The Company has remained strategically focused on the importance of credit discipline, allocating what it believes are the necessary resources to credit and risk management functions as the loan portfolio has grown. The ratio of allowance for credit losses on loans to non-performing loans was 648% at June 30, 2022, 426% at March 31, 2022, and 699% at June 30, 2021.

Subsequent Events

The Company is required, under generally accepted accounting principles, to evaluate subsequent events through the filing of its consolidated financial statements for the quarter ended June 30, 2022, on Form 10-Q. As a result, the Company will continue to evaluate the impact of any subsequent events on critical accounting assumptions and estimates made as of June 30, 2022, and will adjust amounts preliminarily reported, if necessary.

Conference Call

The Company will host an earnings conference call and audio webcast on July 29, 2022, at 8:30 a.m. Eastern Time. The call will be hosted by Martin K. Birmingham, President and Chief Executive Officer, and W. Jack Plants II, Chief Financial Officer and Treasurer. The live webcast will be available in listen-only mode on the Company’s website at www.fiiwarsaw.com. Within the United States, listeners may also access the call by dialing 1 (844) 200 6205 and providing the access code 647511. The webcast replay will be available on the Company’s website for at least 30 days.

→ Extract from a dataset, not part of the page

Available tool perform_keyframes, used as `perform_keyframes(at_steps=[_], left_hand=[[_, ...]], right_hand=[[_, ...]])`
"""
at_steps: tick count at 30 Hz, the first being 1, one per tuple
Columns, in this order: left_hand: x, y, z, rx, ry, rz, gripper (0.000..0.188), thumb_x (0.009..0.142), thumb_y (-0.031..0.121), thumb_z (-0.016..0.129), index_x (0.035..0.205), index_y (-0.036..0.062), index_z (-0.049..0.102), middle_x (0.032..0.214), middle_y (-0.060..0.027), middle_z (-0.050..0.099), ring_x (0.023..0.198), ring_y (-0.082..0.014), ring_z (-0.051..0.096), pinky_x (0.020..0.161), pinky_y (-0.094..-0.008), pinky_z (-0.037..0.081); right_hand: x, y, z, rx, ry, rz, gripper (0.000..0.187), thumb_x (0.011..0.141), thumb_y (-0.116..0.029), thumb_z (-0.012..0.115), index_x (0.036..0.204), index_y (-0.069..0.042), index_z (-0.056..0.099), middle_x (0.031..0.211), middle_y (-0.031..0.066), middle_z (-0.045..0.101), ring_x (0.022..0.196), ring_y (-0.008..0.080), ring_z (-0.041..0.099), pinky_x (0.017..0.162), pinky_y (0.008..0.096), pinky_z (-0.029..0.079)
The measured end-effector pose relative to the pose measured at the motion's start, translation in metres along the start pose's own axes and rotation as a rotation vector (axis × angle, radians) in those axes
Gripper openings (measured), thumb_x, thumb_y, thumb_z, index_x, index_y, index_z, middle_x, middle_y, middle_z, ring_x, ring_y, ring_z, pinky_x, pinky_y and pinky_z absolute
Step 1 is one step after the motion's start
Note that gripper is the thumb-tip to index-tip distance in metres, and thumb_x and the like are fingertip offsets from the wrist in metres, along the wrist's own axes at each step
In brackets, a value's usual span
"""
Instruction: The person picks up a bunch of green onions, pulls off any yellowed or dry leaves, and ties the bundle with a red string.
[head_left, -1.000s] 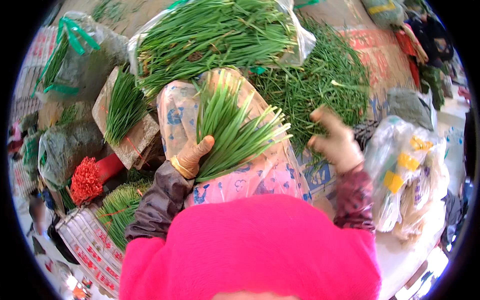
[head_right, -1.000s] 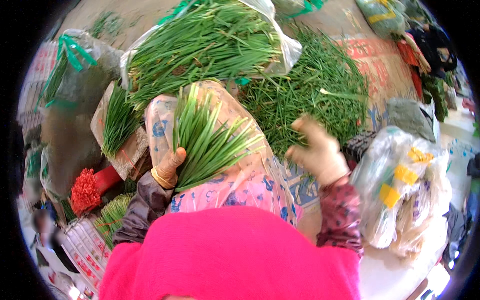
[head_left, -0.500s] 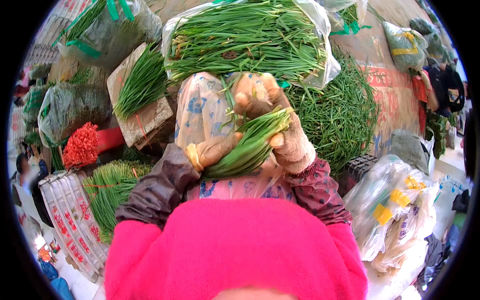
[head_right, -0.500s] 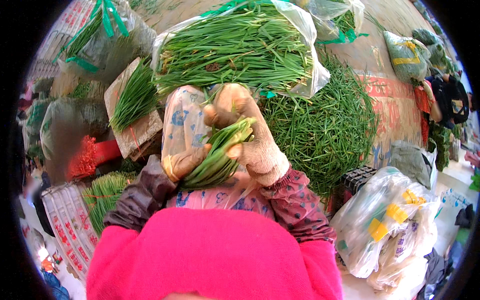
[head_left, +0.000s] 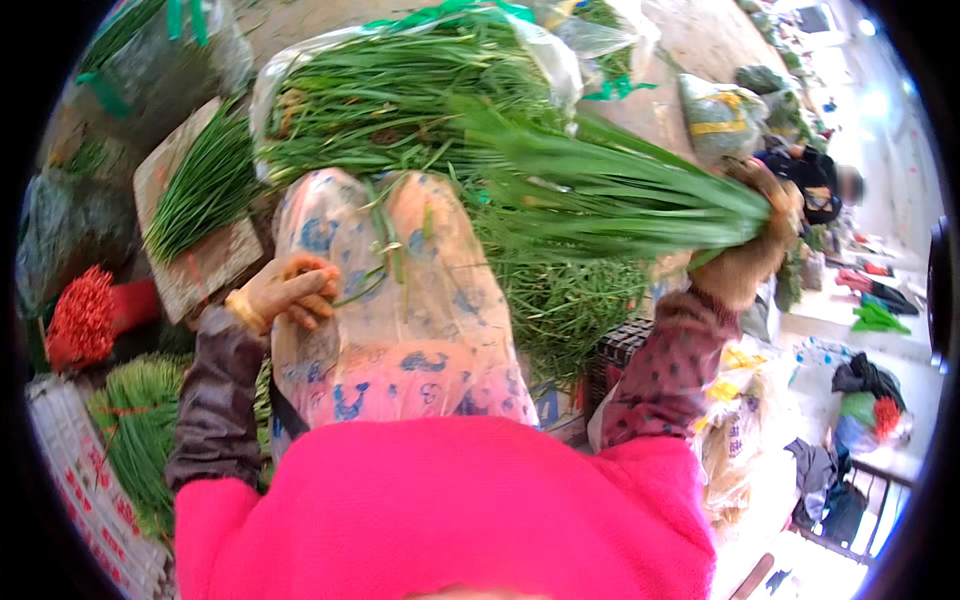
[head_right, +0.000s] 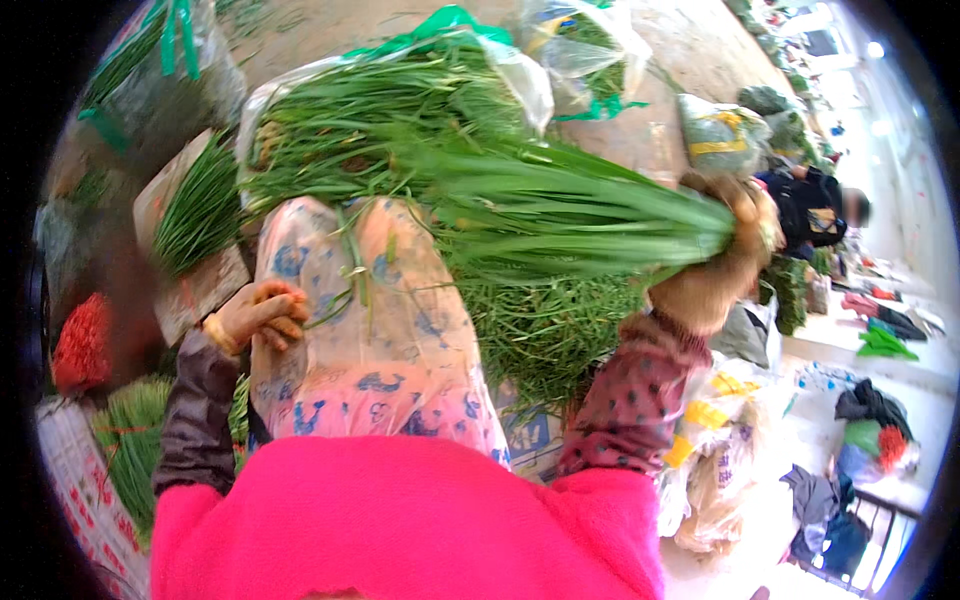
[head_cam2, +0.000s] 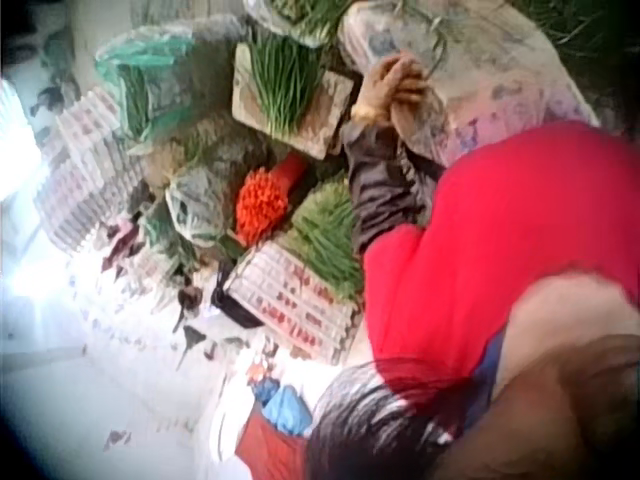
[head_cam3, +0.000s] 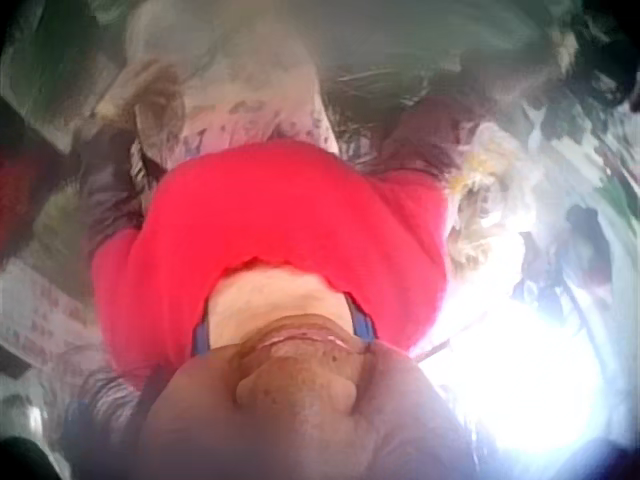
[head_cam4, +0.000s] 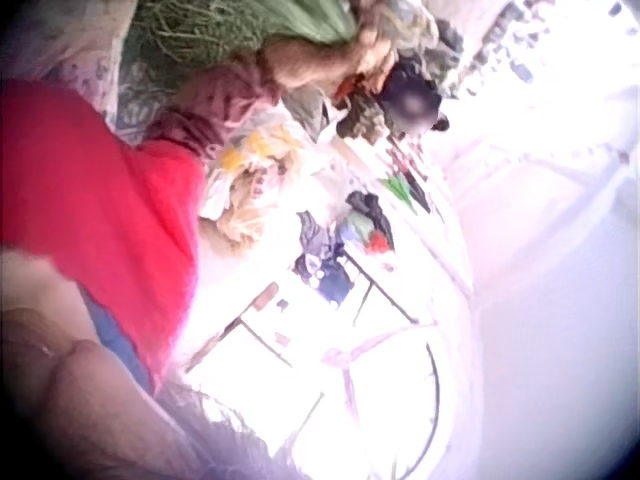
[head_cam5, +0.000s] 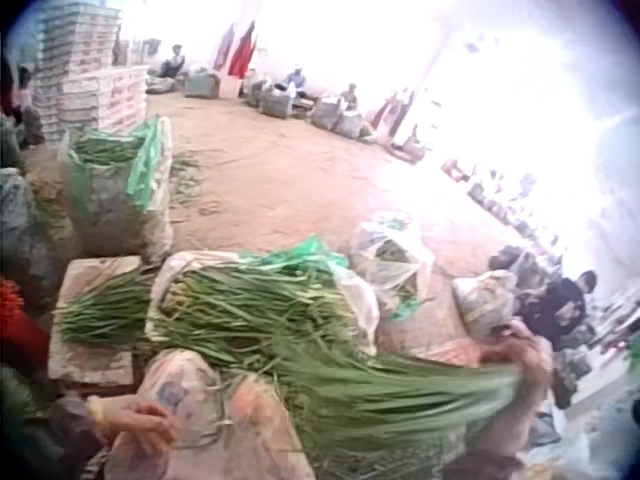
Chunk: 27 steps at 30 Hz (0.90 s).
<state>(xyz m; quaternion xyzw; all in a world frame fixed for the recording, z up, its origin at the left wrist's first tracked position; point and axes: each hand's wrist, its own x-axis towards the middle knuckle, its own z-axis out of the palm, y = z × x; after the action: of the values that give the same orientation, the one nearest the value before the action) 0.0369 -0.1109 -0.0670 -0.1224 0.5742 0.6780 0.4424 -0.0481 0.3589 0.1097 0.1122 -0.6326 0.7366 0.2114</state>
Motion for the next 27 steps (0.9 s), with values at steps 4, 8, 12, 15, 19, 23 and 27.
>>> perform_keyframes(at_steps=[4, 8, 12, 15, 19, 23, 27], left_hand=[[0.001, 0.002, -0.006, -0.030, 0.013, 0.062, 0.065, 0.087, 0.039, 0.073, 0.136, 0.0057, 0.046, 0.111, -0.0140, 0.064, 0.080, -0.0194, 0.069, 0.062, -0.0282, 0.058], [-0.026, 0.035, -0.019, 0.059, -0.016, 0.195, 0.092, 0.078, 0.043, 0.081, 0.148, 0.0071, 0.034, 0.117, -0.0146, 0.062, 0.090, -0.0216, 0.068, 0.071, -0.0310, 0.057], [-0.025, 0.094, 0.007, -0.035, -0.163, 0.585, 0.111, 0.073, 0.054, 0.080, 0.155, 0.0106, 0.019, 0.134, -0.0200, 0.054, 0.113, -0.0249, 0.061, 0.096, -0.0387, 0.049], [0.020, 0.118, 0.049, -0.125, -0.434, 0.801, 0.122, 0.069, 0.059, 0.081, 0.156, 0.0106, 0.011, 0.146, -0.0160, 0.042, 0.129, -0.0261, 0.048, 0.107, -0.0419, 0.038], [0.023, 0.127, 0.104, -0.267, -0.383, 0.756, 0.115, 0.069, 0.055, 0.083, 0.154, 0.0138, 0.018, 0.144, -0.0050, 0.044, 0.125, -0.0188, 0.050, 0.101, -0.0365, 0.044], [0.003, 0.107, 0.085, -0.442, -0.233, 0.644, 0.076, 0.077, 0.041, 0.079, 0.133, 0.0007, 0.049, 0.118, -0.0088, 0.062, 0.104, -0.0175, 0.062, 0.088, -0.0347, 0.053], [-0.016, 0.084, 0.063, -0.424, 0.068, 0.703, 0.035, 0.078, 0.025, 0.077, 0.101, 0.0005, 0.068, 0.092, -0.0070, 0.069, 0.081, -0.0185, 0.067, 0.075, -0.0342, 0.055]], right_hand=[[0.036, -0.013, -0.005, -0.333, 0.250, 0.032, 0.017, 0.084, -0.007, 0.069, 0.098, 0.001, 0.066, 0.092, 0.0067, 0.069, 0.083, 0.0200, 0.067, 0.077, 0.0331, 0.054], [0.040, -0.041, 0.051, -0.398, -0.084, 0.281, 0.018, 0.083, -0.003, 0.070, 0.099, 0.001, 0.065, 0.089, 0.0101, 0.070, 0.080, 0.0204, 0.068, 0.076, 0.0325, 0.056], [0.032, -0.012, 0.106, 0.084, -0.431, 0.655, 0.018, 0.085, -0.002, 0.068, 0.101, 0.000, 0.063, 0.089, 0.0108, 0.069, 0.079, 0.0215, 0.068, 0.072, 0.0331, 0.057], [0.007, 0.013, 0.156, 0.293, -0.513, 0.777, 0.018, 0.084, -0.002, 0.069, 0.101, 0.000, 0.063, 0.088, 0.0110, 0.069, 0.079, 0.0223, 0.068, 0.070, 0.0342, 0.057], [-0.010, 0.046, 0.198, 0.266, -0.608, 0.796, 0.016, 0.082, -0.001, 0.072, 0.097, -0.001, 0.066, 0.087, 0.0085, 0.069, 0.080, 0.0184, 0.068, 0.076, 0.0314, 0.055], [-0.027, 0.063, 0.236, -0.017, -0.573, 0.517, 0.046, 0.075, 0.000, 0.075, 0.119, 0.001, 0.059, 0.108, 0.0092, 0.067, 0.102, 0.0189, 0.063, 0.088, 0.0320, 0.051], [-0.029, 0.043, 0.257, -0.316, -0.814, -0.027, 0.060, 0.074, -0.007, 0.074, 0.131, 0.000, 0.056, 0.128, 0.0189, 0.061, 0.120, 0.0262, 0.057, 0.101, 0.0361, 0.044]])
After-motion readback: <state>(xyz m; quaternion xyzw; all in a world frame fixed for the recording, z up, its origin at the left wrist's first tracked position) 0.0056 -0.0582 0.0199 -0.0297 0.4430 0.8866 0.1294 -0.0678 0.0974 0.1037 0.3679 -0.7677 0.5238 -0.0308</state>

About Financial Institutions, Inc.

Financial Institutions, Inc. provides diversified financial services through its subsidiaries Five Star Bank, SDN, Courier Capital and HNP Capital. Five Star Bank provides a wide range of consumer and commercial banking and lending services to individuals, municipalities, and businesses through a network of more than 45 offices throughout Western and Central New York State and a commercial loan production office in Ellicott City (Baltimore), Maryland. SDN provides a broad range of insurance services to personal and business clients. Courier Capital and HNP Capital provide customized investment management, investment consulting and retirement plan services to individuals, businesses, institutions, foundations, and retirement plans. Financial Institutions, Inc. and its subsidiaries employ approximately 650 individuals. The Company’s stock is listed on the Nasdaq Global Select Market under the symbol FISI. Additional information is available at www.fiiwarsaw.com.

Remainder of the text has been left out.